A falta de confiança, credibilidade do cidadão em relação ao seu país, tanto quanto dos investidores nacionais e internacionais em razão da alarmante corrupção no meio político, com quebra de segurança jurídica contratual, também são causas da crise brasileira. Tanto é fato que autoridades governamentais vêm repetindo à exaustão que é necessário dar segurança jurídica aos investidores nacionais e internacionais, só se esquecendo de incluir a segurança do cidadão. Nessa linha de raciocínio, impõe-se garantir também segurança ao povo no tocante à efetividade de seus direitos sociais, os quais devem estar resguardados em tempos de crises, como medida de boa governança e justiça social.

O Estado não vive para si mesmo, mas para o seu povo e, por isso, se fundamenta em suas leis e na garantia de seu cumprimento. Seu guia é a Constituição, que não pode ser emendada de modo a alterar sua essência. O novo constitucionalismo tem, dentre seus princípios, a segurança jurídica, os direitos adquiridos, a não retroatividade, a boa-fé, a confiança recíproca e o respeito a valores éticos e morais.

Seria importante firmar minimamente alguns valores que os governantes, sob nenhum pretexto, podem transgredir:

Respeito à Constituição, seus princípios e valores sociais: o governante tem que respeitar os princípios e normas constitucionais que não podem ser violados sob nenhuma forma ou pretexto;

Vedação de retrocesso à efetividade dos direitos fundamentais: o governo deve garantir políticas públicas e orçamento adequado ao alcance da efetividade dos direitos constitucionais, com programas que visem à diminuição das desigualdades sociais, com políticas de equidade social;

Limites às mudanças constitucionais: vedação à proposta de emenda à Constituição que imponha retrocesso a direitos e garantias sociais, sem tergiversação ou subterfúgio. Em caso de crise fiscal é dever discutir com a sociedade a alocação dos recursos públicos.

Esses standards, se cumpridos, garantiriam à população e a investidores nacionais e internacionais estabilidade e confiança necessárias. A população não pode viver de “soluços” em seus direitos.

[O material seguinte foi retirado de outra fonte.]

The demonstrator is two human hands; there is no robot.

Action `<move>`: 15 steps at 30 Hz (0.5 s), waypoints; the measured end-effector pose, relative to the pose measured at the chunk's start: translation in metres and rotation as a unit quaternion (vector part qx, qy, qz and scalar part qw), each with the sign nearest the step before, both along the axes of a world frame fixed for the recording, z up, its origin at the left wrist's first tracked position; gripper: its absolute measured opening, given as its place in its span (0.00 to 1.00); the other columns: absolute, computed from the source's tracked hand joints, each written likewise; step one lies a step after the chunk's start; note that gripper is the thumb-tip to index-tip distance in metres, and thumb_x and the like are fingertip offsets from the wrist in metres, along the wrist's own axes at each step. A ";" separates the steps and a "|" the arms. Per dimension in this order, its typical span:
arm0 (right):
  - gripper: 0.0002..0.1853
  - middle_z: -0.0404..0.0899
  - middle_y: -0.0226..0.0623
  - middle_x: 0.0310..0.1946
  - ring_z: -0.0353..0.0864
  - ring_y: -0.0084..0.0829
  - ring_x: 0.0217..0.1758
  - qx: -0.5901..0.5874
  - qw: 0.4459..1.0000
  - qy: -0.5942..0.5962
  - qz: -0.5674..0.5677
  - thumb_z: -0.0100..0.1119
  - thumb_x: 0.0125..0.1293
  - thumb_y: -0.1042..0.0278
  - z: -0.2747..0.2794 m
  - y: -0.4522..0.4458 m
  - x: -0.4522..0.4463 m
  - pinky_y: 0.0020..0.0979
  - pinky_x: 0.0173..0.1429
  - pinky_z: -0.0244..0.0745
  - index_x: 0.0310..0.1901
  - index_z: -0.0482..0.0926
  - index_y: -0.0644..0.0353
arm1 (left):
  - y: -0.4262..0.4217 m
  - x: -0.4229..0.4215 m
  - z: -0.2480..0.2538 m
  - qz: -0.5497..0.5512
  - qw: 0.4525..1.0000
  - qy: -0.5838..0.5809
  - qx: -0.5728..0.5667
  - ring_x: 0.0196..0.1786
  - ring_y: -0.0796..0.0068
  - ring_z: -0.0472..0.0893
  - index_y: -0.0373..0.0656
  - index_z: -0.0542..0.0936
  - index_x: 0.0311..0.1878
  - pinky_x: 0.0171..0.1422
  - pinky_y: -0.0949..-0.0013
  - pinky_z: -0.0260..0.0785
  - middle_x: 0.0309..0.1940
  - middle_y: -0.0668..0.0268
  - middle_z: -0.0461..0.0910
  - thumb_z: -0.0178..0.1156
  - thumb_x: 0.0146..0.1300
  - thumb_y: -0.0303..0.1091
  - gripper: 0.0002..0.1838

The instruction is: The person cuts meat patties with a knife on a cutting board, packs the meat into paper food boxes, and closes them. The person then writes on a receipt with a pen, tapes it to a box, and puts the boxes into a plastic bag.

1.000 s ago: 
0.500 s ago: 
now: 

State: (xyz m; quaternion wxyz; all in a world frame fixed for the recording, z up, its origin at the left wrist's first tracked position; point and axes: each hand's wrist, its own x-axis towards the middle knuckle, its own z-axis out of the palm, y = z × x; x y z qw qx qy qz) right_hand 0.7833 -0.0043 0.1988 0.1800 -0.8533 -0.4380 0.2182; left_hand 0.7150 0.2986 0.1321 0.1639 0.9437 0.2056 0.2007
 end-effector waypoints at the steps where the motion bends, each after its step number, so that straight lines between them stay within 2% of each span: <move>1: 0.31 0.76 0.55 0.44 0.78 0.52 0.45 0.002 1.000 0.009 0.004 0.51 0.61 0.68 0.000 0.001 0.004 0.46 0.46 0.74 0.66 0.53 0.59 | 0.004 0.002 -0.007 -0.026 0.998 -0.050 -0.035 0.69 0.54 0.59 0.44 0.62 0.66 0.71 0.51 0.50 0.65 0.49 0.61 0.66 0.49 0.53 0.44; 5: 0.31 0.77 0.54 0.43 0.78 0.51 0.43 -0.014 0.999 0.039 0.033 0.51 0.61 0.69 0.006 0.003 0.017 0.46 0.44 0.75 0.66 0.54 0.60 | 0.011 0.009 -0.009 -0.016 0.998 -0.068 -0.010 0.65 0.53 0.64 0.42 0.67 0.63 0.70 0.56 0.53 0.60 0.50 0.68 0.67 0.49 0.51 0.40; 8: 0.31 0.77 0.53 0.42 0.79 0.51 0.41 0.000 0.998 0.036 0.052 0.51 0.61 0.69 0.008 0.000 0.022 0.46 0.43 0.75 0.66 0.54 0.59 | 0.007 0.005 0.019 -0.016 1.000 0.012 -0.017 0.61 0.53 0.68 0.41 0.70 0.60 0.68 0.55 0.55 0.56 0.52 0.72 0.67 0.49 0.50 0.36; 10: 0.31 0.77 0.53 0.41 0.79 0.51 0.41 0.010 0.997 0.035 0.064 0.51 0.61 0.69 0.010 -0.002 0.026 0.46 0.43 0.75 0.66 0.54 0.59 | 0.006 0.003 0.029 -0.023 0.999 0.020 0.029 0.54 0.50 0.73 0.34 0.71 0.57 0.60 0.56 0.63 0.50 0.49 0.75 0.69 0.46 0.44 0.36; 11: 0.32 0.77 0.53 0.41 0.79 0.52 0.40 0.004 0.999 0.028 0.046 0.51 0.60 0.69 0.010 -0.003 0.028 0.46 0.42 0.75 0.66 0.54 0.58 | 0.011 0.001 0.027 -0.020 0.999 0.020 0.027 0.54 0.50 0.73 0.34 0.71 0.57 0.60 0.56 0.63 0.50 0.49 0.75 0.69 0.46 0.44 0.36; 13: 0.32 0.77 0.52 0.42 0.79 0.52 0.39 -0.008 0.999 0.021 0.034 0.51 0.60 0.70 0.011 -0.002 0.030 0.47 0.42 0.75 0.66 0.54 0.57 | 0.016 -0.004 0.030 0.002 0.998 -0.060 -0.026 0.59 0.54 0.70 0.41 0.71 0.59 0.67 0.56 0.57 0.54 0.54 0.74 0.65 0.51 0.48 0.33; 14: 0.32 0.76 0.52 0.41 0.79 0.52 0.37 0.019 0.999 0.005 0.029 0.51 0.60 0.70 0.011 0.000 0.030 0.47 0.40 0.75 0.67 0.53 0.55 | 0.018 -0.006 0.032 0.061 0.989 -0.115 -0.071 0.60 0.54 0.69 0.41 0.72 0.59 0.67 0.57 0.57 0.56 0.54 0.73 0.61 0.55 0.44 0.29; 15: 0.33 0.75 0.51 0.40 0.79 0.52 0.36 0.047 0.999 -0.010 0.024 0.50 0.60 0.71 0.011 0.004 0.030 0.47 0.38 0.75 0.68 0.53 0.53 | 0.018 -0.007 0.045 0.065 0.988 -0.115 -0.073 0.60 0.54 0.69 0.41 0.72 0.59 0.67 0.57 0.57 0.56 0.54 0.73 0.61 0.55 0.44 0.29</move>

As escolhas em relação ao gasto público não podem retroceder na garantia dos direitos sociais.

A Constituição não pode ser um repositório inconsequente de normas, sem materialidade na vida real. Seu cumprimento tem que ser efetivo, com planejamento público quanto à diminuição das desigualdades, erradicação da pobreza e outros elementos de desenvolvimento social. Os direitos fundamentais não podem ficar relegados a um plano inferior, sujeitando seus cidadãos à insegurança quanto ao futuro de seu país. Como diz Norberto Bobbio, chega de falar em direitos; é hora de garanti-los.

Infelizmente a PEC 55 descumpre os standards acima mencionados. O legislador constitucional, ao vincular recursos mínimos para a garantia da saúde e educação, o fez como medida de segurança, exatamente para proteger esses direitos contra as omissões públicas recorrentes pela rota do financiamento.

Dados de diversas entidades e órgãos vêm demonstrando que a saúde não se sustentará sem o necessário aumento de serviço a cobrir déficits que se acumulam desde 1988; nem estamos a falar dos necessários acréscimos que deem conta do crescimento demográfico, envelhecimento da sociedade, inovações farmacologias e tecnológicas e inflação estrutural da área.


O grave é que se está invertendo a política pública, com imposição de perdas em vez dos acréscimos devidos, que não são luxos nem abusos, mas direitos fundamentais. A pergunta que fica é qual o sentido de uma nação? 

Um Estado Democrático de Direito não pode conviver com o descumprimento de preceitos essenciais à justiça social. A saúde é uma das condições de vida digna da pessoa e do exercício das liberdades humanas.